Iʼm not defending the API, and I admit I was commenting without proper understanding here, so yes, you are right that that property is really defined as false. But Iʼd like to correct your statement about 'some defined some undefined' properties. Fact is that all [HTMLInputElement] interface instances no mater what [type] they are shares exactly the same set of properties. And because that "type" is also just one of the them you can for example convert password input into text input and text input into checkbox just by setting itʼs @type value:
Yes, it is weird and in retrospect it seems silly that there are not extra interface for each type of input (there is no HTMLRadioButton interface for <radio> tag DOM elements inheriting from some abstract HTMLFormElement interface). Perhaps some witness of standardizing process have good argument for that. (My guess it something like "Oooh, so many Elements, that means so many tags, no, letʼs keep that simple, ok? They are mostly similar anyway.")
That was a fun read, and now the million dollar follow up question: What can be done to improve the situation?
Is there even a single place that catalogs or demonstrates such inconsistencies? Could anyone demonstrate the ways in which HTML elements are inconsistent across desktop and mobile browsers in a compelling enough way to draw the attention of all the browser teams out there?

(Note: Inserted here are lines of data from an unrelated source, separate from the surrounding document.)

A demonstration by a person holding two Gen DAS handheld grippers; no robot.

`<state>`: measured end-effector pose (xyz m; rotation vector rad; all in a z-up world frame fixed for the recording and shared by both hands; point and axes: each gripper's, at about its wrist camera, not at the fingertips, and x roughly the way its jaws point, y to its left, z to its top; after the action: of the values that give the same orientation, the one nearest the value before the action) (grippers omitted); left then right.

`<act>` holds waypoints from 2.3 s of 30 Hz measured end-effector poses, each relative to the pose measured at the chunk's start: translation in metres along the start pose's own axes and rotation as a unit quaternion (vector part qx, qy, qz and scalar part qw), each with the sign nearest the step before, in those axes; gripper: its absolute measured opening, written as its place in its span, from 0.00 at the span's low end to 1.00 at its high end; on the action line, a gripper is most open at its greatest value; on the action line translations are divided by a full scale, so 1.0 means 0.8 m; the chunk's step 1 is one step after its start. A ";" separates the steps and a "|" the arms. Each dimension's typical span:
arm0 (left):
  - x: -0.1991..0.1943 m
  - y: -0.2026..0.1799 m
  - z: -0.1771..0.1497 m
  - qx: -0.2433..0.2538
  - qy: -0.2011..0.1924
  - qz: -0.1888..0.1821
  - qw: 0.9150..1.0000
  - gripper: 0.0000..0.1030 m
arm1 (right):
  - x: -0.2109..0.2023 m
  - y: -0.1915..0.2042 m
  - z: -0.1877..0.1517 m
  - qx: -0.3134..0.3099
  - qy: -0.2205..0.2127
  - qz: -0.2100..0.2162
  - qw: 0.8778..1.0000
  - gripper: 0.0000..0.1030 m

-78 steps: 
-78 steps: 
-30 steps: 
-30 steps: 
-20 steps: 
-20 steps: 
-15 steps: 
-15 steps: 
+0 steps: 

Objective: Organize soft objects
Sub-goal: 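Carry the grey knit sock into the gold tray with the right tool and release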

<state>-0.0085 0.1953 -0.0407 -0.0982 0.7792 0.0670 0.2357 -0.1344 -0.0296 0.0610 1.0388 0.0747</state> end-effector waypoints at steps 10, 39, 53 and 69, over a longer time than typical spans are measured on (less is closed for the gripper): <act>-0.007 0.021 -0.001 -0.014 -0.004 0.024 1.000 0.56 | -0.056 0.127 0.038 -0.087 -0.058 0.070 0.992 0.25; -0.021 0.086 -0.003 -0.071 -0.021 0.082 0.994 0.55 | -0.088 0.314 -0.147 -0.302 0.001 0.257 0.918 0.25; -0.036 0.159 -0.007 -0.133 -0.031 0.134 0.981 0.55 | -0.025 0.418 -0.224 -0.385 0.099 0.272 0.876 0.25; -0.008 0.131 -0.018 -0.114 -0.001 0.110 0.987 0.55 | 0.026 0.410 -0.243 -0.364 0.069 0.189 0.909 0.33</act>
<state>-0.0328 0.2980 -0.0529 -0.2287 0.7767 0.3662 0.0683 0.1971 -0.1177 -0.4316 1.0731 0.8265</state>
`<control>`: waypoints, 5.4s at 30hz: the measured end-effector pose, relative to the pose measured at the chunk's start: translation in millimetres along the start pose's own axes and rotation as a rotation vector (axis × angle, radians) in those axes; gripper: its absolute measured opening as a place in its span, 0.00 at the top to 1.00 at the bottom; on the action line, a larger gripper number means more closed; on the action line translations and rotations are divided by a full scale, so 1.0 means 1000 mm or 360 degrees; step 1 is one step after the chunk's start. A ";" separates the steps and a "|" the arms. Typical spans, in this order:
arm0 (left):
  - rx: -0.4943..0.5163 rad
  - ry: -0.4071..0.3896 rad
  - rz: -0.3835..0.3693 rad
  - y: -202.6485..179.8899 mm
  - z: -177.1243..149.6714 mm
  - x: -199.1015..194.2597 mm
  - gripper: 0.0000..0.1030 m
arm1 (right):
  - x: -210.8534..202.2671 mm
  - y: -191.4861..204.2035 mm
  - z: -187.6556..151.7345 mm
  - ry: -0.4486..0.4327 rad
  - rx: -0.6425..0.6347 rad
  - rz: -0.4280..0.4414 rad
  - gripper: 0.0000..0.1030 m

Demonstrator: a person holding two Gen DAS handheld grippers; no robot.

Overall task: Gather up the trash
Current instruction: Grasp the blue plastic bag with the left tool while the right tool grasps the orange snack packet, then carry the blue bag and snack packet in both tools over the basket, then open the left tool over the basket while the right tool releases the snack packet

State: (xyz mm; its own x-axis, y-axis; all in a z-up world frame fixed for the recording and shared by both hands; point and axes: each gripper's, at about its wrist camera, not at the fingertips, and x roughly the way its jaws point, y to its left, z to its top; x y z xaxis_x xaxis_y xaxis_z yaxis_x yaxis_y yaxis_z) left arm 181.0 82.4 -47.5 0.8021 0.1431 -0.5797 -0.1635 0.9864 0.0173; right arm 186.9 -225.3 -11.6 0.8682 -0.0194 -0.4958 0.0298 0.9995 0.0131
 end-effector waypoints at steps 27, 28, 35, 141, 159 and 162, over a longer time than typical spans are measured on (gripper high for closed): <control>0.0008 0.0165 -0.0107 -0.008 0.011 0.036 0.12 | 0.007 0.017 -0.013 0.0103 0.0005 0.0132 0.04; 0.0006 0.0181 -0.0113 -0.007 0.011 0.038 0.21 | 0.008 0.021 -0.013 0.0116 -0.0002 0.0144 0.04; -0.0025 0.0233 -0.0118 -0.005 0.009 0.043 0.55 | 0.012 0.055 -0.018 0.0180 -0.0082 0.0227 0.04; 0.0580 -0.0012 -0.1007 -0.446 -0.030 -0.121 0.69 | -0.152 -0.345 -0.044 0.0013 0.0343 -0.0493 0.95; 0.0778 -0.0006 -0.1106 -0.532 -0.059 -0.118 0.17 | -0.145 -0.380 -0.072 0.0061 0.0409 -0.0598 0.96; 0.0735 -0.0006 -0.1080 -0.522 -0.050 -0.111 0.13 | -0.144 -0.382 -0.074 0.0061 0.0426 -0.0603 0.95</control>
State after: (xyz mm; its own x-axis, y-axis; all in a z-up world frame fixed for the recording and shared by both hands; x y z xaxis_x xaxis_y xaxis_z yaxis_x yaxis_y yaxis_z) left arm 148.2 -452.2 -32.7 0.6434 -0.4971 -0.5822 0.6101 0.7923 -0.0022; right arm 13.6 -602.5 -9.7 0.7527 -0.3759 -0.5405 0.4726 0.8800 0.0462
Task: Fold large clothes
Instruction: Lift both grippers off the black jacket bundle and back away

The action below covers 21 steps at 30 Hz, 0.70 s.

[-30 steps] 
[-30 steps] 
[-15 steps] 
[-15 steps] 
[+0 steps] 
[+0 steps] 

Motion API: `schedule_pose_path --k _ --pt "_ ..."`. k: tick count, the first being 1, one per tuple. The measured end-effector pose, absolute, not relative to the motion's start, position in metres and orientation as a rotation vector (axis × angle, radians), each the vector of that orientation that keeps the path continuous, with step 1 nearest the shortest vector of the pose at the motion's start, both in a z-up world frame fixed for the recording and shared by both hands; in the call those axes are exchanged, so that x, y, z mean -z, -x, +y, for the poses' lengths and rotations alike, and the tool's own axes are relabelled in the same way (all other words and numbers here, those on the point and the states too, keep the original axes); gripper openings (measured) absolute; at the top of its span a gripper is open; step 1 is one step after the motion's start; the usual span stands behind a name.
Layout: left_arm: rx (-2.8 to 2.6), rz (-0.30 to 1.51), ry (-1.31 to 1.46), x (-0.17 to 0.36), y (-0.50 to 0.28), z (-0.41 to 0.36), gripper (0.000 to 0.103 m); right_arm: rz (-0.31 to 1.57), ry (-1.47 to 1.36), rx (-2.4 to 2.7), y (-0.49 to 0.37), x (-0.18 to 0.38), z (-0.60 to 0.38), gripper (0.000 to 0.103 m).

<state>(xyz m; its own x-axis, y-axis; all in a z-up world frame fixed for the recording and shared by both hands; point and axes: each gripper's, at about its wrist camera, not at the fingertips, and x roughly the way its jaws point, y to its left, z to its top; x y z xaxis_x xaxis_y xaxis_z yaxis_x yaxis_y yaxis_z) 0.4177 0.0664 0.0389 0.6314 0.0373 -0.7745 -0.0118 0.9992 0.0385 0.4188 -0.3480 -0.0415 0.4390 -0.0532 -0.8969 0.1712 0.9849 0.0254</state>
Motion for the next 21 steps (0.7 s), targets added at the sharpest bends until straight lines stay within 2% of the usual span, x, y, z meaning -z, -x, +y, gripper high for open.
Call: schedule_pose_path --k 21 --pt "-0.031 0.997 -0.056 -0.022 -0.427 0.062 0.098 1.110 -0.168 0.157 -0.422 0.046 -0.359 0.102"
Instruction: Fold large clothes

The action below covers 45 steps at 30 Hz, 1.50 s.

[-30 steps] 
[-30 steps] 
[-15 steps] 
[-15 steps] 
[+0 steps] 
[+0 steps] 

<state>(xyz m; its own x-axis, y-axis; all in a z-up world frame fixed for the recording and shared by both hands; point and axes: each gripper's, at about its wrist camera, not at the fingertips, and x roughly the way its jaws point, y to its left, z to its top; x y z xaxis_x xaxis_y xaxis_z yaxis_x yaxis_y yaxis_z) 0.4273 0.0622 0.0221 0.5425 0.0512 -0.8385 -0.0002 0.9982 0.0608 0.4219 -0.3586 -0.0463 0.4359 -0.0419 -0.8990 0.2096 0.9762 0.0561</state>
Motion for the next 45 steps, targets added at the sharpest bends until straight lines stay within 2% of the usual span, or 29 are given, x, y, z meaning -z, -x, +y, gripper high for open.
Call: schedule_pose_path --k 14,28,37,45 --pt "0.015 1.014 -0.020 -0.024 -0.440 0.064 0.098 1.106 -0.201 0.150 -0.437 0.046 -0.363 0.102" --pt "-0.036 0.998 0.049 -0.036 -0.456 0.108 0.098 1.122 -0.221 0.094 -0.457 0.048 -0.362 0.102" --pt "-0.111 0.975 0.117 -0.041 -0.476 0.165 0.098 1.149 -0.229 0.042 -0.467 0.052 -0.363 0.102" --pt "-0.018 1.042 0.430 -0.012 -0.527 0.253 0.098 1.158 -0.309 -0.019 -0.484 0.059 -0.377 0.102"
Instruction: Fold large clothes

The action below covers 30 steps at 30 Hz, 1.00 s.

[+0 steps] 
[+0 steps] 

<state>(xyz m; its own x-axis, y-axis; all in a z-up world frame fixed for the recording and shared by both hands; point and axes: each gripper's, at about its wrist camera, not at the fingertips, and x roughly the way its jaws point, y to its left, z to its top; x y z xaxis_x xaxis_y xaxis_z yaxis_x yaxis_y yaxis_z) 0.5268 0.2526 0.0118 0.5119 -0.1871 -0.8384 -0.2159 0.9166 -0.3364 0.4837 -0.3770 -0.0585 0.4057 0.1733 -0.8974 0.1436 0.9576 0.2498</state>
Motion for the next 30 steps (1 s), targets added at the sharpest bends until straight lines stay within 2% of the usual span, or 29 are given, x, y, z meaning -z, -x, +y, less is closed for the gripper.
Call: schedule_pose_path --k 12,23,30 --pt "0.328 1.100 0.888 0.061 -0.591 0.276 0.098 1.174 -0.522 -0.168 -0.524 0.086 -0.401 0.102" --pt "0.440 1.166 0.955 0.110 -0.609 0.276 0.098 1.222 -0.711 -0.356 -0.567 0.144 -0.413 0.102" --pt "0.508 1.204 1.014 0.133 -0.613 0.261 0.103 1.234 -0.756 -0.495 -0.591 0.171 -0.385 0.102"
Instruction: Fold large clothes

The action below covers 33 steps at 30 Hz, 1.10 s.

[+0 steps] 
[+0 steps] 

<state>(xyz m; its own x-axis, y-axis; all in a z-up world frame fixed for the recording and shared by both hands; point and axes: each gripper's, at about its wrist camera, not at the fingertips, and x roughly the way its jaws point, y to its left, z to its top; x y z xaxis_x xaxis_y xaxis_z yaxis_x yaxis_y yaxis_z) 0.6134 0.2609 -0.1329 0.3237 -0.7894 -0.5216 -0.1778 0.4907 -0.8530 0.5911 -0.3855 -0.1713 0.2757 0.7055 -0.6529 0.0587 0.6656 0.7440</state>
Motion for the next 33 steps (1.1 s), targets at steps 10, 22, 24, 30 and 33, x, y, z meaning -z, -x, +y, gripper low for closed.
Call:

This is really well written, and an interesting read for all us markup nerds, but I don't understand why the author persists with criticising browsers for extremely minimal differences in language used to communicate that a file hasn't been selected. If the meaning is there, why on earth should each browser be utterly stripped of personality?
And this is assuming the world only speaks one language, English. Should the other-language strings also match across browsers? Should it be embedded in the specification?!
It's nonsense, really. HTML is user-agent-agnostic. User agents have free reign in how they implement controls to suit their platform.
Input might suck but I'm not looking forward to webcomponent based solutions that break in every non European language in strange ways. Is your webcomponent going to handle right to left input?
Heck, even non webcomponent solutions don't work with non-English languages. AirBnB's message UI breaks with Japanese innput
I'll never forget the first time I saw "Submit Query" as the value for a submit button I had created. I spent hours scratching my head and double-checking that I had indeed not written "Submit Query" anywhere in my HTML and was absolutely flabbergasted.
> As always when I learn about the guts of the web, I'm amazed anything ever works.
So true. Whenever my wife is complaining about something on her computer not working (or being too slow), I try to remind her of the amazingness that a computer works AT ALL, and quite reliably at that.
I'm of the opinion that this is how open standards evolve and have immense respect for people who got us to where we are today. Rants like this not so much.
Crazy scoping rules? Crazy conversion rules? 8 character lambda keyword? Crappy numeric type? It's safe to say it sucks. It's understandable, given the 10 day timeframe it was created in plus the constraint of needing to be "like" Java for cachet. It's less understandable how so many have doubled down on it.
And even new APIs suck. Look at the silliness npm encourages people to do.
Re-posting a snippet of the blog isn't useful or valuable on its own. I am quite able to read a blog post without you copy-pasting it into the comments.
In this case the input won't even fire a change event because before the user entered anything the value was "" and after the user entered the invalid input the value (according to the DOM) is still "". No change!